Drill press table lock knob

pop-pop

Man with many vises
Corporate Member
I bought a new drill press recently and found that the table lock lever was a bit hard for me to tighten securely.
0F215CA3-6EFB-4A63-845A-52C8CCAD3DD6.jpeg


My first thought was to add a wooden extension the existing lever but since there was plenty of room, I made a wooden knob instead.
4FBB1057-912E-4DA9-AAB6-555BC4D899C7.jpeg


The thick thrust washer was made from a piece of an HDPE kitchen cutting board.
FACAC4ED-805C-4CDE-A0B3-E422D19A0BDB.jpeg


The knob was made in two parts using a 12-1.75mm bolt. The wooden knob is a butcher-block glueup made out of mahogany scraps.
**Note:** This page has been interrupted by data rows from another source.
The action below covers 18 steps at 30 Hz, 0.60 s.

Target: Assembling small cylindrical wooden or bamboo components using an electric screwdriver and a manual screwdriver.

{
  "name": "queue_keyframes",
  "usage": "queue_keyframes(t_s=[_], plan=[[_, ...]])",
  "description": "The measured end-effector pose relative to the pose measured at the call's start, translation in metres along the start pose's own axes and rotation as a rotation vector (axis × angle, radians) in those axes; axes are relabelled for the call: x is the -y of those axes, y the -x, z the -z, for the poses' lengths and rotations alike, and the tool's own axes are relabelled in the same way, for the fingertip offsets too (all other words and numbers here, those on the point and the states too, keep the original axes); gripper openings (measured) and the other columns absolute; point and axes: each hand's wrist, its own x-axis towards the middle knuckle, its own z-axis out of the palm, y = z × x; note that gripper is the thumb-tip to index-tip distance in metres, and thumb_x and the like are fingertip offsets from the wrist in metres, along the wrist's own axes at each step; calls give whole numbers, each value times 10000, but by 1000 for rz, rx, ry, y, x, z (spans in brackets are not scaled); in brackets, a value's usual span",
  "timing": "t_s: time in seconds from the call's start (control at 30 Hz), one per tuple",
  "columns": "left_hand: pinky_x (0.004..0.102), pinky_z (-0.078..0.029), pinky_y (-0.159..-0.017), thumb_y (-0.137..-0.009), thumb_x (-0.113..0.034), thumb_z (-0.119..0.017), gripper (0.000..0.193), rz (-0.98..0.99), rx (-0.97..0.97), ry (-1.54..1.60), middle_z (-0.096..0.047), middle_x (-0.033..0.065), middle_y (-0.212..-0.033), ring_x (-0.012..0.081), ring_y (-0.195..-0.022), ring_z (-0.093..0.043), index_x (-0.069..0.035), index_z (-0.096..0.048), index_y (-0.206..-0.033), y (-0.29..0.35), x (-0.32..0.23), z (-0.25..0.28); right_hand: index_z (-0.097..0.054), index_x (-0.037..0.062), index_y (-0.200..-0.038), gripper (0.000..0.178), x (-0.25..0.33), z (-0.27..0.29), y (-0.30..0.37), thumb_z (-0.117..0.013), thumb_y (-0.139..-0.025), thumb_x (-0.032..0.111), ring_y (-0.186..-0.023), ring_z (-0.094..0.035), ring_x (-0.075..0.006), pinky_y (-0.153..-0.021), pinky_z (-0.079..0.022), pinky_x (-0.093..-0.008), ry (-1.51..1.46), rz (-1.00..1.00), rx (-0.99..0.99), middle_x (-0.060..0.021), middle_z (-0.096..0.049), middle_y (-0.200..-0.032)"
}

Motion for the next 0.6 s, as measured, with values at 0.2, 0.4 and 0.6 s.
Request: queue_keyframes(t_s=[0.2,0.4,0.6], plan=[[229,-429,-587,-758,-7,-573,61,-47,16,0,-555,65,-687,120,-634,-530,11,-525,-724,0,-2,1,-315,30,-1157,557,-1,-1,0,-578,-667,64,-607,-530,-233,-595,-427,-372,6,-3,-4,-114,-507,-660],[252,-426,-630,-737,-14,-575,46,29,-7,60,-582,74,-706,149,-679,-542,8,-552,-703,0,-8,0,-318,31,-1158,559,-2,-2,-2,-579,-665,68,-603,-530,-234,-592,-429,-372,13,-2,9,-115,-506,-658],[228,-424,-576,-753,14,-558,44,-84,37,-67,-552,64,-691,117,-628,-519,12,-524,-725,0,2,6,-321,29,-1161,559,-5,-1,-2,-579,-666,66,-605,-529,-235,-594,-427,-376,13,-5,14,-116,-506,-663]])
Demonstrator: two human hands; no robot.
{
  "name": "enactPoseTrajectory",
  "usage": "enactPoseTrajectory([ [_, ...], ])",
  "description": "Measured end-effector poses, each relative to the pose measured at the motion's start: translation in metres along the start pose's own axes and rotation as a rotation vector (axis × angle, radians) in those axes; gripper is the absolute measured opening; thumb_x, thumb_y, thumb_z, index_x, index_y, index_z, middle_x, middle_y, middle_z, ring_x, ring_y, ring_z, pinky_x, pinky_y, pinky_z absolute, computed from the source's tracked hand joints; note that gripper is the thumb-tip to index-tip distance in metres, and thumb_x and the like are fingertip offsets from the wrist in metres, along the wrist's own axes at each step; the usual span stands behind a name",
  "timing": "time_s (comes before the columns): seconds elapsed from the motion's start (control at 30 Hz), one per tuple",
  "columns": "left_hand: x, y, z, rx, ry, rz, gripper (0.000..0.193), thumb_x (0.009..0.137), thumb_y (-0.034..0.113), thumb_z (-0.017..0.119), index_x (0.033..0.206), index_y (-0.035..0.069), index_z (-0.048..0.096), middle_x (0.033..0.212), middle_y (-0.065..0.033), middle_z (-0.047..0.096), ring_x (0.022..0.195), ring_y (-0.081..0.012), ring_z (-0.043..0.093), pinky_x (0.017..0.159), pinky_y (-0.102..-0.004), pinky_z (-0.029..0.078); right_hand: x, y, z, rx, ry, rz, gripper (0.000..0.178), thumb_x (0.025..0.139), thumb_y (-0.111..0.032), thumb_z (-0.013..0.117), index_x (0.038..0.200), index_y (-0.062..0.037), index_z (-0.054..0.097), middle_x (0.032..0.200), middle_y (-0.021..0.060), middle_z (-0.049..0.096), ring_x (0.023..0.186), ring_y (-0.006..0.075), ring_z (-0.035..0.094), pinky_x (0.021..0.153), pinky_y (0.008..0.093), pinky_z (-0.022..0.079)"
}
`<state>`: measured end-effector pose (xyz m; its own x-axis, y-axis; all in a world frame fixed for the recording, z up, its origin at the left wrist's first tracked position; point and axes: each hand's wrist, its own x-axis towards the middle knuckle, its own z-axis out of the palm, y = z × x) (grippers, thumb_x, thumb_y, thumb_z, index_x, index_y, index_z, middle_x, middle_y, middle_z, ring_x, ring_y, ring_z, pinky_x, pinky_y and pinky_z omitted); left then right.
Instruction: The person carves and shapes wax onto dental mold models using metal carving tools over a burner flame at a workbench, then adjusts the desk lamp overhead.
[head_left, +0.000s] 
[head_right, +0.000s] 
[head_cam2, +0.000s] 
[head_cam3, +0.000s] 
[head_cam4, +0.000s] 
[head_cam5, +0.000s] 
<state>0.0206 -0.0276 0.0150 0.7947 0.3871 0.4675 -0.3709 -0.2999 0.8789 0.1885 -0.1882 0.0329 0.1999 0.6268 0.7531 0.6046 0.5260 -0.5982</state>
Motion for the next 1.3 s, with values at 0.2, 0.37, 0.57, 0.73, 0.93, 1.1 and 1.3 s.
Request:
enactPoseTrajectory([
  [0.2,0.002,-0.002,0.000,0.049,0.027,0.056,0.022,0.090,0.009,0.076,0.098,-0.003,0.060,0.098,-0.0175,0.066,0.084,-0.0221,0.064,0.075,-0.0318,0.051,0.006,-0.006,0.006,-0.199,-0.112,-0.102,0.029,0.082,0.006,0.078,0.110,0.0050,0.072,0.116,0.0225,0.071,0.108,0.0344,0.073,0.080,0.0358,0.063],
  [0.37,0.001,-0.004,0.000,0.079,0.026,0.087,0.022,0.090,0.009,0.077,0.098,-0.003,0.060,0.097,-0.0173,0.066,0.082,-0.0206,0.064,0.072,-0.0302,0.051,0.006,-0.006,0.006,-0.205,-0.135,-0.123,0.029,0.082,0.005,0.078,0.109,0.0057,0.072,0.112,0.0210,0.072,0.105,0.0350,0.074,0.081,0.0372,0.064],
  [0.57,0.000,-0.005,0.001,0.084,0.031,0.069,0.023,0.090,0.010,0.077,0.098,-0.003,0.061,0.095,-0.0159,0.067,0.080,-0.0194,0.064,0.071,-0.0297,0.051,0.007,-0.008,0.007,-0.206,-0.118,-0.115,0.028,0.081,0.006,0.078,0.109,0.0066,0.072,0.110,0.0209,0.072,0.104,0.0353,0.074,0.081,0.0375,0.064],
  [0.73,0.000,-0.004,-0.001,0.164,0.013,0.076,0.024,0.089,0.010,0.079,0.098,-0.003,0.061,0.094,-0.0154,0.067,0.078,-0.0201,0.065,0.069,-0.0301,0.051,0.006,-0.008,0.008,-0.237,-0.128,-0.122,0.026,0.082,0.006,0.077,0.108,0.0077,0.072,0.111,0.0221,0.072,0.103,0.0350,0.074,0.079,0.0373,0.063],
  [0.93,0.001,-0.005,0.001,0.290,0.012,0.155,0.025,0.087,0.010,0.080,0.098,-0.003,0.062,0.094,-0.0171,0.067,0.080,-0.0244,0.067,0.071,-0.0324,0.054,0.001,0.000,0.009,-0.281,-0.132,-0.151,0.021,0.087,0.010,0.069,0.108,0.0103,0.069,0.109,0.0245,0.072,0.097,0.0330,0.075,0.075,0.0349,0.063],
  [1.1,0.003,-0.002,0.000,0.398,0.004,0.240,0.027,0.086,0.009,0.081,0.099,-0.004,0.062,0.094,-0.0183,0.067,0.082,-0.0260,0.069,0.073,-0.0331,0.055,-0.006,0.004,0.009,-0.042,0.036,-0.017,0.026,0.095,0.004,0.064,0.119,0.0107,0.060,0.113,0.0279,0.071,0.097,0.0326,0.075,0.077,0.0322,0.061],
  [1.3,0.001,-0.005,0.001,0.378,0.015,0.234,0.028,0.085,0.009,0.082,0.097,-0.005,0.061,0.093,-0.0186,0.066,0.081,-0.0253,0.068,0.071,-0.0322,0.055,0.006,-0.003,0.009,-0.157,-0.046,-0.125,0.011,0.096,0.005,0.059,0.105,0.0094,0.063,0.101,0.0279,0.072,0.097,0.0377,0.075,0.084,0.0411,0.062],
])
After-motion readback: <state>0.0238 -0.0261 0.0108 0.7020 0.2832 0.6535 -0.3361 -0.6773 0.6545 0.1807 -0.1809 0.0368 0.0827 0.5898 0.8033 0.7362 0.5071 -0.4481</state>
These two parts were epoxied together.
0ED9EF05-0776-4499-B836-9D810332306D.jpeg


With limited use to date, I am pleased with this improvement.
 

Oka

Casey
Corporate Member
Totally like it ! THe drill press adjustment hardware on most drill presses is pretty lame. This is a good fix for this one.
 

pop-pop

Man with many vises
Corporate Member
Totally like it ! THe drill press adjustment hardware on most drill presses is pretty lame. This is a good fix for this one.
All other drill presses that I remember have had table lock levers on the right as one faces the table. This one is on the left and I am right-handed so that added to the inconvenience.
 

Gotcha6

Dennis
Staff member
Corporate Member
I didn't realize that the press had an elevator crank too. I was thinking the only problem was the column clamp you made the knob for being on the wrong side, and not the one you have circled in the illustration above or the crank itself. You're probably better off as it is, as I would hate to have to crank the table up and down with my non dominant arm.
 

pop-pop

Man with many vises
Corporate Member
Whoops. I chose the wrong pic in the manual and that was their red circle.
I replaced part #4 “Clamp lock handle”.
34EDAEF6-35BC-4280-97B6-0749AAAA5968.jpeg

N
 

Gotcha6

Dennis
Staff member
Corporate Member
Another option to solve your problem might be to drill out the column bracket (#11) and tap the left side to a larger size bolt to get it to a favored side. I'd hope the thread would be of a similar or finer pitch than the present one, allowing for better clamping action. I've also seen illustrations where people would make shaft extensions for the crank to get it out from behind the table. A good idea if you plan to make a table topper that is wider and deeper than the present one.
 

tvrgeek

Scott
Corporate Member
If I were designing a drill press, I would have the rack and pinion setup so the elevation crank and lock was accessible from the front.
 

pop-pop

Man with many vises
Corporate Member
The three-flute knob was not optimum. I decided to try and design a knob from an ergonomic perspective.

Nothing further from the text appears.